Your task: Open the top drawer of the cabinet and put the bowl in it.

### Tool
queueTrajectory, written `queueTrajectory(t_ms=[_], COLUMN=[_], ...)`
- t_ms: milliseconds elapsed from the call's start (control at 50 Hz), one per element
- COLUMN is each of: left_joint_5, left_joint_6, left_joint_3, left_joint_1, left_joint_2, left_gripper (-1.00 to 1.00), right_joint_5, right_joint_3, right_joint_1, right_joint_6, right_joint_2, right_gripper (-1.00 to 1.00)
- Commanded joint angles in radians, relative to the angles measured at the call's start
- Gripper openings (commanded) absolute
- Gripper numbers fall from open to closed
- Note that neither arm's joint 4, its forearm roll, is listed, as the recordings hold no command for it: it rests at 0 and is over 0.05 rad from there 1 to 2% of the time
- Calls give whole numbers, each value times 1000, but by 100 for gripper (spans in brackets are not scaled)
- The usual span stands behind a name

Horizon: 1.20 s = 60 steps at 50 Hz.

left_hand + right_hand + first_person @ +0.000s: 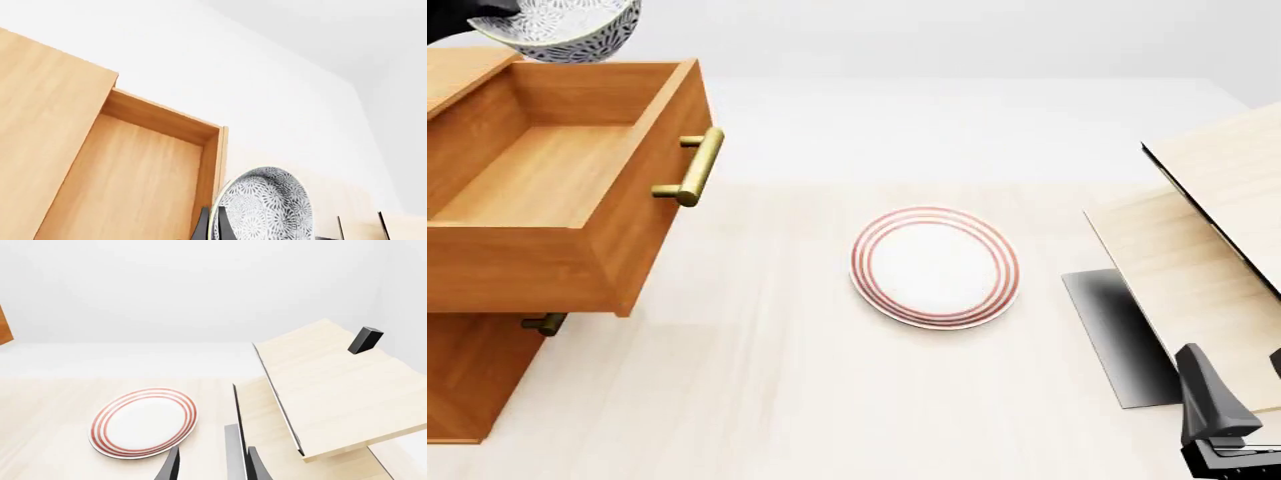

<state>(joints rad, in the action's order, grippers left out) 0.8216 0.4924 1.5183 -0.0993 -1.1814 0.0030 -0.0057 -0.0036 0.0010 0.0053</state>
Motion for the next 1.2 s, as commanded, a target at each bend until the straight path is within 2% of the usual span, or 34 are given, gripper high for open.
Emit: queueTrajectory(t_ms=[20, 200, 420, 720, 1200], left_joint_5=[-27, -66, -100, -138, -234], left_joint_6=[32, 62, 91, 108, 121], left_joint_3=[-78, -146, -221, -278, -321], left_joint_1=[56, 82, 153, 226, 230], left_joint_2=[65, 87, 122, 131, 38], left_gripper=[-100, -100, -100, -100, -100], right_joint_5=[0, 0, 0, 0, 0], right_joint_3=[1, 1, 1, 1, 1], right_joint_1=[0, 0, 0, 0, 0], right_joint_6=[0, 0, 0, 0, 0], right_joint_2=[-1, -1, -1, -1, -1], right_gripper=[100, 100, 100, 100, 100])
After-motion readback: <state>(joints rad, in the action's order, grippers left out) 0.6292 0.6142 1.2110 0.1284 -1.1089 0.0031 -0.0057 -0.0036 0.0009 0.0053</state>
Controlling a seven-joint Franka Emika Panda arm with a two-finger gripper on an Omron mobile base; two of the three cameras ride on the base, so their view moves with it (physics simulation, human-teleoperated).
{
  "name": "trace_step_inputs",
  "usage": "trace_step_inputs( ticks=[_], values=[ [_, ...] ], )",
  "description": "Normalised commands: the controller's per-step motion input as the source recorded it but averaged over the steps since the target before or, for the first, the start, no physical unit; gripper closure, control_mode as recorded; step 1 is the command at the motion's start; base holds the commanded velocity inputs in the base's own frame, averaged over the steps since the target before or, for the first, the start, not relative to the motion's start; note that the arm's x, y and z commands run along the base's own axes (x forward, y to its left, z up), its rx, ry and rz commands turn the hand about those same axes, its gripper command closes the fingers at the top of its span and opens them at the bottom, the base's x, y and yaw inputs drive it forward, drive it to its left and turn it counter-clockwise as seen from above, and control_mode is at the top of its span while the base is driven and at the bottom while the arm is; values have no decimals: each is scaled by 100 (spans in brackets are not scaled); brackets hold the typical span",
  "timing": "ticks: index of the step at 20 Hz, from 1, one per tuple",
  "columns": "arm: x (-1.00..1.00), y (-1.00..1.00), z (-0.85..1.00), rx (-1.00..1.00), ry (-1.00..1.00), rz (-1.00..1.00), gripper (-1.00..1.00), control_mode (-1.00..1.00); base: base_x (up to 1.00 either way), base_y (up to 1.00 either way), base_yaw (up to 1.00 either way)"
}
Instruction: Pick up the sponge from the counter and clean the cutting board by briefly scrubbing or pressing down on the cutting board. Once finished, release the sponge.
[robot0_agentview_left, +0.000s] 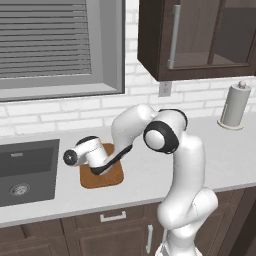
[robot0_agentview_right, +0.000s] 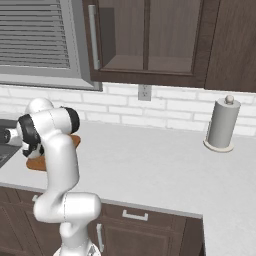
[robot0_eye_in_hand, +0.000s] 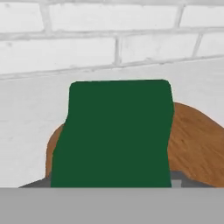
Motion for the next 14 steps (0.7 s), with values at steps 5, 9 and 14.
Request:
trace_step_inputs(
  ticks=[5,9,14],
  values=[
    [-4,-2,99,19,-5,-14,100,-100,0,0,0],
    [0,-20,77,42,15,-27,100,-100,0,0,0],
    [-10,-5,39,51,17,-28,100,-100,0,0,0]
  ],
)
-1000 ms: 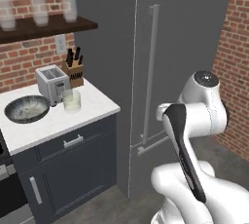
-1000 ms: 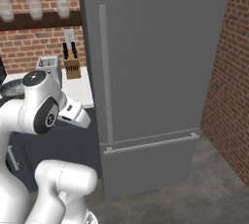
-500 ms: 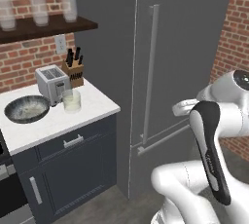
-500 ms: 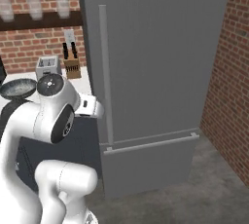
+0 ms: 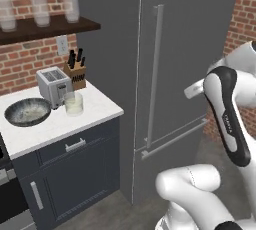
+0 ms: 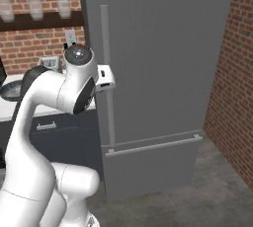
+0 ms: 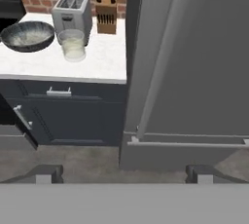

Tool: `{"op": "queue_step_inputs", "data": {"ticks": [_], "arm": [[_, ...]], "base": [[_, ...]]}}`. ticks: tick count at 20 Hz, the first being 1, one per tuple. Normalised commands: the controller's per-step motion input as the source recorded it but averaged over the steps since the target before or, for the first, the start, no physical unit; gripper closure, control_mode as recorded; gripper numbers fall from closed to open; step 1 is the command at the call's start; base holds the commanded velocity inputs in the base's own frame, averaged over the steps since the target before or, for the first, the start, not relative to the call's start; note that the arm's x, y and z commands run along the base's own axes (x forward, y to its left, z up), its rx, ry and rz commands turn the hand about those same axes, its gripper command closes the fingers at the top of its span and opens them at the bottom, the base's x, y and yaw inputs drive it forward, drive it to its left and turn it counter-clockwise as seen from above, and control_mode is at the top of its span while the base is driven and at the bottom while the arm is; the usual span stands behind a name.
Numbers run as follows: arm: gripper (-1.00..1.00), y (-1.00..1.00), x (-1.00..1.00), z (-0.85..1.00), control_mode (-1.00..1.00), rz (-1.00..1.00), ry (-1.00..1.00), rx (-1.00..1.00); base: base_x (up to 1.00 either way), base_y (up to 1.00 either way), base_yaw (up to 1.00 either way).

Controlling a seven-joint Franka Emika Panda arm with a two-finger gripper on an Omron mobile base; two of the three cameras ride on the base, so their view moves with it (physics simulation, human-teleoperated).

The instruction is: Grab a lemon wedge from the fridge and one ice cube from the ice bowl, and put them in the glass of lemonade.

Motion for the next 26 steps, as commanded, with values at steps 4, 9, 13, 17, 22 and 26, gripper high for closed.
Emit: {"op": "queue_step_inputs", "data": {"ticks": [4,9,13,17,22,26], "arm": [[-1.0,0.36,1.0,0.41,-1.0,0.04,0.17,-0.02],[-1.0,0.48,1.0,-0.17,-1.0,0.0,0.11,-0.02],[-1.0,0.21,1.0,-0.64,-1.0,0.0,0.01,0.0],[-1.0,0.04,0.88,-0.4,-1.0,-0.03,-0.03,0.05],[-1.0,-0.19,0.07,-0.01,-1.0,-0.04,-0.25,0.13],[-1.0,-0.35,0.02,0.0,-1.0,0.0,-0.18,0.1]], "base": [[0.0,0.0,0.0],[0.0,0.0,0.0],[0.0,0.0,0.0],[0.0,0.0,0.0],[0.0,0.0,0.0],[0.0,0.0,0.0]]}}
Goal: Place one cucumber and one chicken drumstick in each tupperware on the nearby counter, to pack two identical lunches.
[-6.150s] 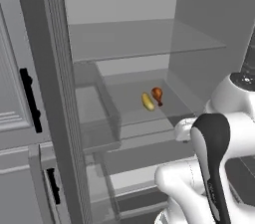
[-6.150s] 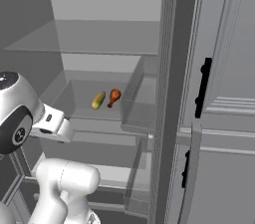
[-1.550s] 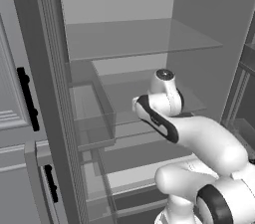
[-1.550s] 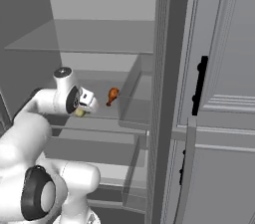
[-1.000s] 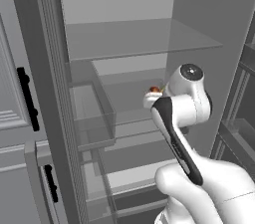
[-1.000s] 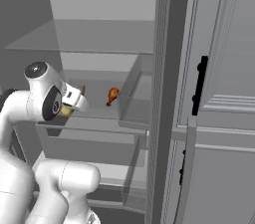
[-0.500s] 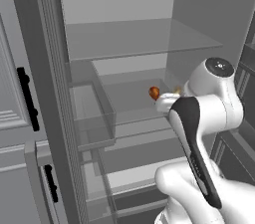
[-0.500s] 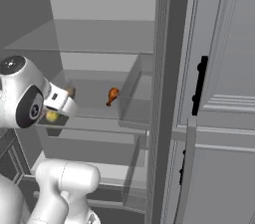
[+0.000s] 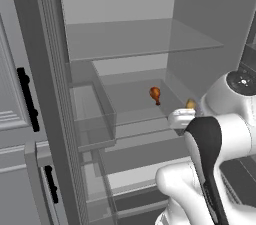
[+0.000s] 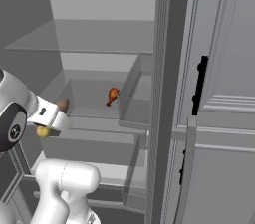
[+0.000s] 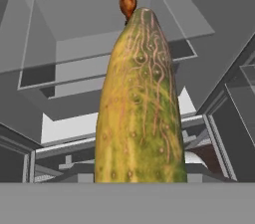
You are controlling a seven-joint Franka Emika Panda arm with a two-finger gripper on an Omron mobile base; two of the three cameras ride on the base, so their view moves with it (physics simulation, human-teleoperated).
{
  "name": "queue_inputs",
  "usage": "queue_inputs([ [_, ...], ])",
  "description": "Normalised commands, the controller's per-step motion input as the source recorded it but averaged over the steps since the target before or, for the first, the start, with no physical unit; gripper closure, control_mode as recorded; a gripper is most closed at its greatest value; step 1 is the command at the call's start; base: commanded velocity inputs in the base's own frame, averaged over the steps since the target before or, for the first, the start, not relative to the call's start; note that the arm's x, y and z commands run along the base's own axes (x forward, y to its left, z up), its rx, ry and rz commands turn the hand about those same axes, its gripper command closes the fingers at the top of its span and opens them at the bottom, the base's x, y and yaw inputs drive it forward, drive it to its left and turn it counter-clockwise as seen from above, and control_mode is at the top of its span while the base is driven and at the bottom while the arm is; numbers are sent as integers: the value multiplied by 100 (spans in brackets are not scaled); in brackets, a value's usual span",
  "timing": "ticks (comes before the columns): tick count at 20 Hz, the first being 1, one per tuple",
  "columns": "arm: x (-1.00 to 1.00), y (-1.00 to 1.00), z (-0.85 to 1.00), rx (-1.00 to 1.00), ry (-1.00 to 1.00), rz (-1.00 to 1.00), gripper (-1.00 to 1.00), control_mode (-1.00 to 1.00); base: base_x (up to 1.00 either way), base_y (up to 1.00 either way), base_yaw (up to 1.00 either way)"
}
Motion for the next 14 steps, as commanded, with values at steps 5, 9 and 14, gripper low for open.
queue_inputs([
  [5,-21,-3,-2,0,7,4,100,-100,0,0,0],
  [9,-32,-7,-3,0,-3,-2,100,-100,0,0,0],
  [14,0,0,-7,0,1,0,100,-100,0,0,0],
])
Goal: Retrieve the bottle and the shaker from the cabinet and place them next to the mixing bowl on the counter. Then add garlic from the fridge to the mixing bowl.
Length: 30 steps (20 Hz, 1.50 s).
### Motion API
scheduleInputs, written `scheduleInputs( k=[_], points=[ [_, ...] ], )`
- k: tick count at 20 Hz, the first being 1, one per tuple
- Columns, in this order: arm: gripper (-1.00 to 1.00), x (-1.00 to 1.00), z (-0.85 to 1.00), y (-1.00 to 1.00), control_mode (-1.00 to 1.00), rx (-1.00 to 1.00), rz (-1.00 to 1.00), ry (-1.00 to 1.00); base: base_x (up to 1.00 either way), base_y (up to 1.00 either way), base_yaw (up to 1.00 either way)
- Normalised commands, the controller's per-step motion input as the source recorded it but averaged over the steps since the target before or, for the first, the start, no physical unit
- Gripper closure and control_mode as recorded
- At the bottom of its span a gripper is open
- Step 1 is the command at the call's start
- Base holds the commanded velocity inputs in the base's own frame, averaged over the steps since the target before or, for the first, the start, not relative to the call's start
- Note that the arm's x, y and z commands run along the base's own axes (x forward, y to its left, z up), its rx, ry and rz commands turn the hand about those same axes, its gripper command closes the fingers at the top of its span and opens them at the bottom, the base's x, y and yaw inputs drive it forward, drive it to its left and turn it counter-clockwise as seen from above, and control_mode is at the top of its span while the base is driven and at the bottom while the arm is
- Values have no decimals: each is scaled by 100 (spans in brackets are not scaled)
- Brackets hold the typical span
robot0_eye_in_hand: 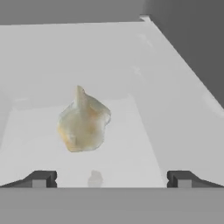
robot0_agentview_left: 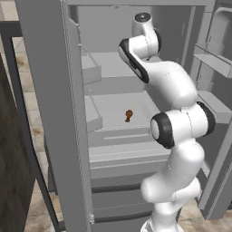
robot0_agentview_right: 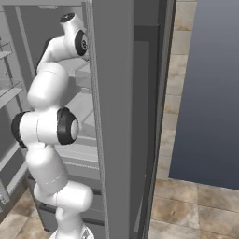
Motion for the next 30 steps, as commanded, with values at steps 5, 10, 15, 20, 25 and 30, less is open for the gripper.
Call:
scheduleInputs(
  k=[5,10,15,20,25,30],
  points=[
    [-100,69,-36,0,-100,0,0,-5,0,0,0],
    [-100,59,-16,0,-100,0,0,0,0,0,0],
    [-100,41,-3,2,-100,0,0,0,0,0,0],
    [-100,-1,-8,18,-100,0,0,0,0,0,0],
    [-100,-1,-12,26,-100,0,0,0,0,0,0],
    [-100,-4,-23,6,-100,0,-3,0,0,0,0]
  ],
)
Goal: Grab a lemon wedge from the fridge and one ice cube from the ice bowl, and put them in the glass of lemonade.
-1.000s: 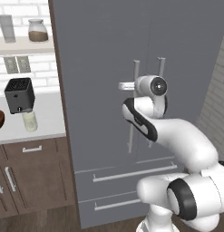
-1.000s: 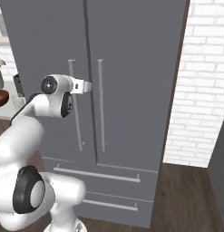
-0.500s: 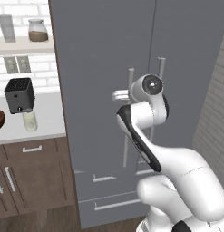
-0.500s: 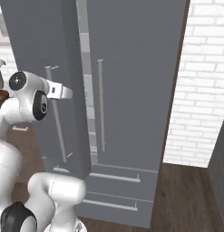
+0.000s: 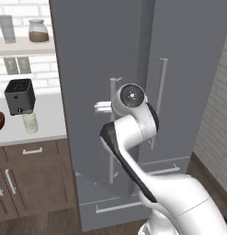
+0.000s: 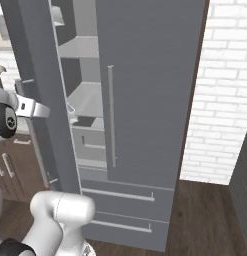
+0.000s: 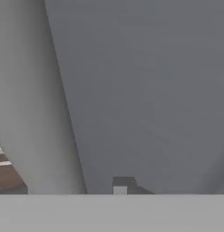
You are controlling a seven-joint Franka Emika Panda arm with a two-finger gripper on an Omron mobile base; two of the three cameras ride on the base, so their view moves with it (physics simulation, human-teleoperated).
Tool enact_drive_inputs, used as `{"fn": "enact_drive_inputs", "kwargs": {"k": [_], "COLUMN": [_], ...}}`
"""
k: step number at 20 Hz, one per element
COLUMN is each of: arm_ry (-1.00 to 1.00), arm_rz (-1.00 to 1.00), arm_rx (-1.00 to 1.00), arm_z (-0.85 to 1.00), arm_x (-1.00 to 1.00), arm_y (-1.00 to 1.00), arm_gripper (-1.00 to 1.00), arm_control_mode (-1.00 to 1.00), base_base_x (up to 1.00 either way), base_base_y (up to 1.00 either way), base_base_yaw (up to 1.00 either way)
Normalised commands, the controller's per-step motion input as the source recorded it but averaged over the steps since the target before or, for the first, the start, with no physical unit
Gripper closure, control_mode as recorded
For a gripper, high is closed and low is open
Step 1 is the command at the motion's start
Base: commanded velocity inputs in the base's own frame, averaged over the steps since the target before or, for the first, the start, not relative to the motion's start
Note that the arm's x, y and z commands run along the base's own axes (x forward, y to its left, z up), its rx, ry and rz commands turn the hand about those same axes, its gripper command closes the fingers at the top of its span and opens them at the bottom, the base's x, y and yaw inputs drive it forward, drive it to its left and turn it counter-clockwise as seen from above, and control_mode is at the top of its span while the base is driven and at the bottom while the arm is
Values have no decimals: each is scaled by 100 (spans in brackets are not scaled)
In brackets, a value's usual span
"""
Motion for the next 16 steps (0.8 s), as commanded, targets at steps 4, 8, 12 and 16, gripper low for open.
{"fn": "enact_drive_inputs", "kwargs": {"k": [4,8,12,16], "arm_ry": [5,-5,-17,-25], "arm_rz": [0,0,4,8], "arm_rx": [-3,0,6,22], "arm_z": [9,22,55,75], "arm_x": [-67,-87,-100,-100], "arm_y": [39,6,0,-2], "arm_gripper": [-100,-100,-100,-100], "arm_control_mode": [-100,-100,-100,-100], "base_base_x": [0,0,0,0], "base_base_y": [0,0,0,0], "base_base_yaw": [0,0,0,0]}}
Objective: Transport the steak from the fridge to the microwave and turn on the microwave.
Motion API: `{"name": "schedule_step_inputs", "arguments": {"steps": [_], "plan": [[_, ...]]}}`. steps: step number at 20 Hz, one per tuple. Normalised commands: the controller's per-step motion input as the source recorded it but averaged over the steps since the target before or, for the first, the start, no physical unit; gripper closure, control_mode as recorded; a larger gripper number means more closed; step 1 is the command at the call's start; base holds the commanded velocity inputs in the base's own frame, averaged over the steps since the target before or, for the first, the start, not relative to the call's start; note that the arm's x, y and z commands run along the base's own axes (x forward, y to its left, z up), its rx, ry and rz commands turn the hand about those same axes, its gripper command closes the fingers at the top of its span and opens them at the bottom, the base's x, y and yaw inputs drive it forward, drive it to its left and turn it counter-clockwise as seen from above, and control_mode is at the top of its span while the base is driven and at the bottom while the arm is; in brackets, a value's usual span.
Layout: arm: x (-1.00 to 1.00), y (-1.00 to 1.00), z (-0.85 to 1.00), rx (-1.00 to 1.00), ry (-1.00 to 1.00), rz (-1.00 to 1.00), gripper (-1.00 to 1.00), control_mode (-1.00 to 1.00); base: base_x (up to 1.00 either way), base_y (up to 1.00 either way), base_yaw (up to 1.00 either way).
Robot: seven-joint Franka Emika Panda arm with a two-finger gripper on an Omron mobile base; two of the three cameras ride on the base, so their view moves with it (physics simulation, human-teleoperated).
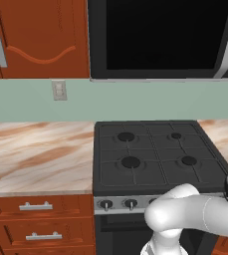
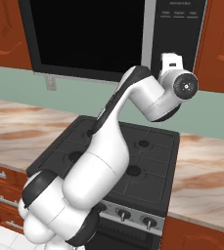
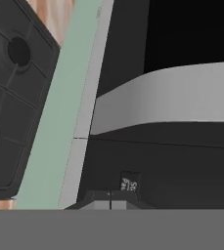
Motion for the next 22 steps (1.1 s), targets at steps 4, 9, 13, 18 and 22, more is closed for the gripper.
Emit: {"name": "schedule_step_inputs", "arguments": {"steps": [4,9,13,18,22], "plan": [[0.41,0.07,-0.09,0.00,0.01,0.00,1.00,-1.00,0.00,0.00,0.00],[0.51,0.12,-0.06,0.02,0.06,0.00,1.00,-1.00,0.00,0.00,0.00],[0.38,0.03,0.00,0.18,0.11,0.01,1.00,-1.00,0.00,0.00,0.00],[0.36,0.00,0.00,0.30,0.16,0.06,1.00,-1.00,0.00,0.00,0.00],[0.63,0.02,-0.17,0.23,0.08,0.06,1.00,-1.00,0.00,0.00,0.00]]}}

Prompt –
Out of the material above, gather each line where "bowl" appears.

Solution to this task –
Your task: Open the top drawer of the cabinet and put the bowl in it.
The instruction is: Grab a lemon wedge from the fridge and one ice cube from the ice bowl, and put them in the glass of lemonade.
Goal: Retrieve the bottle and the shaker from the cabinet and place them next to the mixing bowl on the counter. Then add garlic from the fridge to the mixing bowl.
Goal: Grab a lemon wedge from the fridge and one ice cube from the ice bowl, and put them in the glass of lemonade.

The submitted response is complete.